Chapter 8, Blocks and External References, prefaces Chapters 9-11, which deal with the AutoCAD graphic objects, or entities, both two- and three-dimensional. Blocks are complete AutoCAD drawings that have been inserted into other drawings, as symbols in many instances. We discuss Attributes in this chapter, which provide one of the means by which alphanumeric data can be stored and accessed in AutoCAD drawings.
External References, which are similar to blocks, exist when other drawings are not actually inserted, but references to them are created so that changes appear automatically when the referenced drawings are updated. In Chapter 8 we will create procedures to rename and redefine XRefs, as they are called, while preserving their insertion instances.
Chapter 9, Entities, covers all 23 basic AutoCAD Entities exclusive of the modeled solids and dimensions. We will dwell at some length upon some of the more interesting ones such as the Multiline, seeing how it is constructed and how to create multiline styles using DXF representation. Both kinds of meshes are treated in detail. We will create a Polyface Mesh from a data table stored in a text file and a Polygon Mesh using an Excel VBA macro and a point matrix stored in a worksheet.
Chapter 10, Solids, covers the 11 three-dimensional entities in the domain of AutoCAD's solid modeler. In addition to constructing them, we will concentrate on the methods for editing them, creating compound objects using Boolean functions, making sections, and slicing. Finally, we will discuss their mass properties, such as moment of inertia, and what these properties mean.
Chapter 11, Dimensions, covers the seven basic dimension types together with the Leader and Tolerance objects. We begin this chapter with a discussion of dimension styles and how to manage them. Creating and using special symbols with the tolerance object for annotation purposes is also covered. The remainder of the chapter is devoted to the dimensioning properties, which are categorized according to AutoCAD's dimension style manager. Each property is defined, along with its corresponding system variable.

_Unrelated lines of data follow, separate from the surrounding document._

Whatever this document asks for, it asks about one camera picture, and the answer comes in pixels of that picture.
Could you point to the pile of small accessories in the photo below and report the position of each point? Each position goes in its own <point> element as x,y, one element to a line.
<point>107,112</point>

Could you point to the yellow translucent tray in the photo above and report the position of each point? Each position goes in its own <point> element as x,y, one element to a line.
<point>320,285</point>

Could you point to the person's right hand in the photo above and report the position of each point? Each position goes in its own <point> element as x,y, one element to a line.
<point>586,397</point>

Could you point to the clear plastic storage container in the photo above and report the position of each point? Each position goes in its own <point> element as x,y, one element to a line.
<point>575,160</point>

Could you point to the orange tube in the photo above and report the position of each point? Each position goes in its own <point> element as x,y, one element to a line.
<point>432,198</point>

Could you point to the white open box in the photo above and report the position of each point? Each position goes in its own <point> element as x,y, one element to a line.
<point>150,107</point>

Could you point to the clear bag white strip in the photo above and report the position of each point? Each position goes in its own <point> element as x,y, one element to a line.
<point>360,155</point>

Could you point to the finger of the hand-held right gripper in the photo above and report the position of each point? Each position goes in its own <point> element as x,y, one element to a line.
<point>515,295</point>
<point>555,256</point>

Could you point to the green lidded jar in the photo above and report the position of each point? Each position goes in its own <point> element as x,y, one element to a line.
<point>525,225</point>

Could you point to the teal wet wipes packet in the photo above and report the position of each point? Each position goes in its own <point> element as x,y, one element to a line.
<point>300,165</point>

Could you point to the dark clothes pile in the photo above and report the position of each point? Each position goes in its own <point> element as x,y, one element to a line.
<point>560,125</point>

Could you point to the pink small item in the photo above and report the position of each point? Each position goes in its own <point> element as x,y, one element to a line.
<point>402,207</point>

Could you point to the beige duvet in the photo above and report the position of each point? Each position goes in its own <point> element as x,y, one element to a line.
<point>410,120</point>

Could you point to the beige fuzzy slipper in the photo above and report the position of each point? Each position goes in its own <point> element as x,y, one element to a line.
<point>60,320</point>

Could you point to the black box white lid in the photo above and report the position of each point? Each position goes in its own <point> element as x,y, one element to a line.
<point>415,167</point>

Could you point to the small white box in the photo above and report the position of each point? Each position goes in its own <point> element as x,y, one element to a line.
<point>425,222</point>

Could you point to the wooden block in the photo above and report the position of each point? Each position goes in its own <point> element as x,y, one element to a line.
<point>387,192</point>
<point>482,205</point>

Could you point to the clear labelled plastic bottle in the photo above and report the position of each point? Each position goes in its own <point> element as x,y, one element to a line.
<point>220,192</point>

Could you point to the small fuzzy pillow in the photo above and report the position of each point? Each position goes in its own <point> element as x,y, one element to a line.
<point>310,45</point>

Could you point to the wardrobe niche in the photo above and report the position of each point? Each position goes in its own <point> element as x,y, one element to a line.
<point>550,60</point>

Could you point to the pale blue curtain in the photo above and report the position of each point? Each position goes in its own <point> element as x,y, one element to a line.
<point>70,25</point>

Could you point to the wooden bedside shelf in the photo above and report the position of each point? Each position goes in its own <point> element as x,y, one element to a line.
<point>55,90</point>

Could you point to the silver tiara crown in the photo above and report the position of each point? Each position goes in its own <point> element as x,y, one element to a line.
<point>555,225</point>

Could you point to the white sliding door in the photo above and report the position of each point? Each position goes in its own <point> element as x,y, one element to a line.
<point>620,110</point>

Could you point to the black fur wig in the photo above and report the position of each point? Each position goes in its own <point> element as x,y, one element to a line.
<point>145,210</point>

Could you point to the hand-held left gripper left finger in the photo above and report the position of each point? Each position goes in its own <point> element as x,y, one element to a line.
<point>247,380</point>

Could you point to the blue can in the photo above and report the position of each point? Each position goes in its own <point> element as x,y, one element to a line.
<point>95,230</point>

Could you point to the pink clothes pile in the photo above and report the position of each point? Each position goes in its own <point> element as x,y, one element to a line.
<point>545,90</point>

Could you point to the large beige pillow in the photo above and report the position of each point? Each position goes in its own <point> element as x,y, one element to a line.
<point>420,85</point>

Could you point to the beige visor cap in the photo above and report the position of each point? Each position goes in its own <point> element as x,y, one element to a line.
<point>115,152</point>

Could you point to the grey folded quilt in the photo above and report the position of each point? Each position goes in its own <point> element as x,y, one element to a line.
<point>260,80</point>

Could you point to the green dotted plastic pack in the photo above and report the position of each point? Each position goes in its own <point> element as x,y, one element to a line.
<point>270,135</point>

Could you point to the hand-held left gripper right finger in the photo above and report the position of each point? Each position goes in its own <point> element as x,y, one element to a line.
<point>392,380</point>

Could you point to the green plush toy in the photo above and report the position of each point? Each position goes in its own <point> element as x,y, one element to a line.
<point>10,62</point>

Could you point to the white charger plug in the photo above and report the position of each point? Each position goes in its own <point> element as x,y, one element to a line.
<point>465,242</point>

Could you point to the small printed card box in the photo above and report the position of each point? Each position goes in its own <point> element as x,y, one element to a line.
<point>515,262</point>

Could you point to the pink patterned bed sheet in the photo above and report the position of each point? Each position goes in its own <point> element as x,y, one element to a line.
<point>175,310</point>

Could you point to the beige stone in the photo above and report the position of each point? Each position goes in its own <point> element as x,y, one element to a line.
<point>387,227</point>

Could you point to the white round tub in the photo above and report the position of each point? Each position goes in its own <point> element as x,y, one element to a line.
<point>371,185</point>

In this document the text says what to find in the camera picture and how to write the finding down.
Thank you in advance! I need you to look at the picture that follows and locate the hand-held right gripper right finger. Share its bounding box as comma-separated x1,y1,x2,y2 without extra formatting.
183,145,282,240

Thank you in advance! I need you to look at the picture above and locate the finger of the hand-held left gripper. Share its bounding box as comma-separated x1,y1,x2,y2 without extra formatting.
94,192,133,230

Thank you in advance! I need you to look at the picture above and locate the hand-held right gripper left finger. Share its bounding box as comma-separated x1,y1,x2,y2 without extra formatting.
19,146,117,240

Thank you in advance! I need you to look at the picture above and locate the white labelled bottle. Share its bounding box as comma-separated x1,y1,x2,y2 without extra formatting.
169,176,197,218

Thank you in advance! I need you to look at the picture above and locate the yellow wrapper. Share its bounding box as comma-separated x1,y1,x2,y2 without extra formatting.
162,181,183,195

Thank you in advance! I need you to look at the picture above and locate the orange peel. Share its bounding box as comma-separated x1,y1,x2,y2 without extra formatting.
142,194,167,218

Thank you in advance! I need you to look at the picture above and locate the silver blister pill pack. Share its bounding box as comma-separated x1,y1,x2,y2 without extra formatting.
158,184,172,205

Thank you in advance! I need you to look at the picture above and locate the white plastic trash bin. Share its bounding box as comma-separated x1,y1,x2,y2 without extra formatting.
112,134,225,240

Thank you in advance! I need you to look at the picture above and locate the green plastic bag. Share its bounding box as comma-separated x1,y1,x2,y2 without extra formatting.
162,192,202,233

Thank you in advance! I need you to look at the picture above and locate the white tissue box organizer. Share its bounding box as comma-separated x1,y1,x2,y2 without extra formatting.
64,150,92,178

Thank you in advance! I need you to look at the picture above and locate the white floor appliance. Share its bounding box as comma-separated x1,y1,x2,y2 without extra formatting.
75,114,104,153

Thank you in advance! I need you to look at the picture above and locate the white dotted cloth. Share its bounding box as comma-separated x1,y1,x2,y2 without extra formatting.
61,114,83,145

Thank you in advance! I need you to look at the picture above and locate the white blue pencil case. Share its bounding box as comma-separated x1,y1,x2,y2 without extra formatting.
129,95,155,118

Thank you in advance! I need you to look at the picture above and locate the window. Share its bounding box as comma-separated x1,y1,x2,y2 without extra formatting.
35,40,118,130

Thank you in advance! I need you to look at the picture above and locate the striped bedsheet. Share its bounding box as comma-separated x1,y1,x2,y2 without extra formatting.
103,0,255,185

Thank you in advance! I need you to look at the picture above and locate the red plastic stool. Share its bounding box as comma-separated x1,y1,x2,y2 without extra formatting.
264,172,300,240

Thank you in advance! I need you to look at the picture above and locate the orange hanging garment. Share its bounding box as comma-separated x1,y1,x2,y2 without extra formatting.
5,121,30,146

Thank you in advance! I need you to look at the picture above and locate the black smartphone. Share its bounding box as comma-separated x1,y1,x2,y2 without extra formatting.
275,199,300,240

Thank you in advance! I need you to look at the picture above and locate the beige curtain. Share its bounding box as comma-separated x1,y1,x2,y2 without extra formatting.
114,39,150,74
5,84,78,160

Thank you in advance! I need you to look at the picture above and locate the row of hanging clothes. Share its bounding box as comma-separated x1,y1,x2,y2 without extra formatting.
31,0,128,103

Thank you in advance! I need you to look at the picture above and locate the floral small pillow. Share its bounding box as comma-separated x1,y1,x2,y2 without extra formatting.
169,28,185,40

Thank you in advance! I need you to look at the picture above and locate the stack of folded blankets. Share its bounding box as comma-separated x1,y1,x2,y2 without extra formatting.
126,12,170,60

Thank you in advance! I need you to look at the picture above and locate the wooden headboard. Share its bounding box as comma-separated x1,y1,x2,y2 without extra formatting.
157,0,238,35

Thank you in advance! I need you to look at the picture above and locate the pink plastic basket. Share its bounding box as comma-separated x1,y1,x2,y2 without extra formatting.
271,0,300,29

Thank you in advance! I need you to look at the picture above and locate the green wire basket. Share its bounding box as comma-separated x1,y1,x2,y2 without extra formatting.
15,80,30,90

Chapter 12, Editing, extends our vocabulary of methods for changing and manipulating AutoCAD objects, such as Copy, Move, and the like. We will spend some time on a subject that is often glossed over, the use of geometric transformation matrices. We will develop a procedure that uses the TransformBy method to dynamically zoom and scale a three-dimensional object.
Chapter 13, Events, deals with AutoCAD's "inflection points," which occur whenever there is a change of state in the application itself, the drawing you are working on, or an entity. You can write VBA subroutines called event handlers that automatically execute whenever the event to which they are connected occurs.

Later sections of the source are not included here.